Maria del Carmen Rial, Argentina

Head
Teaching and Research unit
Nephrology ITAC

Abstract

Are the recurrent glomerulonephritis (RGN) a negative factor for the long term renal transplant outcome?

Maria del Carmen Rial1, Luis R Leon1, Maria Fernanda Toniolo2, Olga E Guardia1, Francico Osella3, Javier Walther1.

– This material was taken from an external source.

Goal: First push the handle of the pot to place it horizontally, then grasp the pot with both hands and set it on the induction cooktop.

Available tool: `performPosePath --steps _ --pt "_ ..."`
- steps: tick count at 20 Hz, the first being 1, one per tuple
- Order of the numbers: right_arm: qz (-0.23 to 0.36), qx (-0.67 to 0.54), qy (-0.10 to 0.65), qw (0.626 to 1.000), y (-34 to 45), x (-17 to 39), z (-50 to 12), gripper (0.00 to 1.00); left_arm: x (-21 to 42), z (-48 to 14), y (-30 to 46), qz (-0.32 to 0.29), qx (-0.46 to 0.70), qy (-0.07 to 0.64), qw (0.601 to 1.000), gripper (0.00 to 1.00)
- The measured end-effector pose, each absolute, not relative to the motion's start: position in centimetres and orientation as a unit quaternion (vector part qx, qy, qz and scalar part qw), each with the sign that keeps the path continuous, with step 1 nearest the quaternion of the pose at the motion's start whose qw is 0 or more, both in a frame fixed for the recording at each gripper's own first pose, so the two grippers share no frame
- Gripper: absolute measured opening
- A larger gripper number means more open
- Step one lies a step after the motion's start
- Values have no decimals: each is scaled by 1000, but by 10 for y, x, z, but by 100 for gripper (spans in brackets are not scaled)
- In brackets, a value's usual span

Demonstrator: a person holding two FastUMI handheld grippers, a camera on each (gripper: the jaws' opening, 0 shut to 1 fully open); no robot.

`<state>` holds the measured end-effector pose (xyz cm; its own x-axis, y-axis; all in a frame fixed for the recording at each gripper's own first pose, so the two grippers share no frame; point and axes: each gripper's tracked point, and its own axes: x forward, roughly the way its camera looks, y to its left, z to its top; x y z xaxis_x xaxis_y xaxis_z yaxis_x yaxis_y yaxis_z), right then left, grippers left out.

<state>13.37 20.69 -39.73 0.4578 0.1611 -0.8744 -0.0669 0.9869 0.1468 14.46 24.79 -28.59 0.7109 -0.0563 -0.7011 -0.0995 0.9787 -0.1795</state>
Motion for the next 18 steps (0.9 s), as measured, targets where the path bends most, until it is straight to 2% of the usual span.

1Renal Transplant Unit, Nephrology ITAC, Buenos Aires, Argentina; 2Renal Pathology, Nephrology ITAC, Buenos Aires, Argentina; 3Surgery Department, Nephrology ITAC, Buenos Aires, Argentina

The objective was to evaluate whether the patient and graft survival were worse when the diagnosis of kidney failure was RGN versus others causes.
RGN cases include: focal segmental glomerulosclerosis (FSGS) 70, IgA nephropathy (IgA) 59, membranoproliferative (MPGN) nephropathy 55, Lupus nephropathy (SLE) 45, Rapidly progressive glomerulonephritis (RPGN) 34, membranous 20, other 34.
Control group include: hypertensive nephropathy 88, polycystic disease (PKD) 76, uropathy 23, tubulointerstitial nephritis 19 and other 8. No diabetic patients were included.
T Student test and Chi square were used to group comparison. p value <0.05 was considered significant.
From a total of 2175  renal transplant performed since 1/1/2006 to 1/31/2022, 317 patients with histological diagnosis of RGN were transplanted with decease donor (214) or living donor (103). As control group, same number of patients matched by sex, age, type of donor and HLA compatibility were considered.
Most common immunosuppressive schema include Thymoglobuline as induction and mycophenolate+tacrolimus+steroids.
26 recurrences were observed during observational period: 9 FSGS, 6 MPGN, 4 IgA, 4 SLE, 3 membranous and 1 vasculitis. 8 were graft lost (4/9 FSGS, 2/6 MPGN, 1/4 IgA and 1/3 membranous). During post-transplant follow up protocol biopsies were not done unless clinically needed. No different rate of recurrence was observed according to donor type. Rejection rates were similar in both groups: 70/317 GN vs 68/317 control. Graft lost associated to rejection: 23/70 vs 15/68. Only FSGS showed marginal statistical trend to higher rejection. Patient and graft survival in both groups were not significantly different: (table 1 and 2)

In our experience, GN primary disease was not identified as a risk factor of worse outcome regardless of donor type. The low incidence of recurrence could be explained by the lack of protocol biopsies. Low proportion of graft loss on patient with recurrence need more analysis.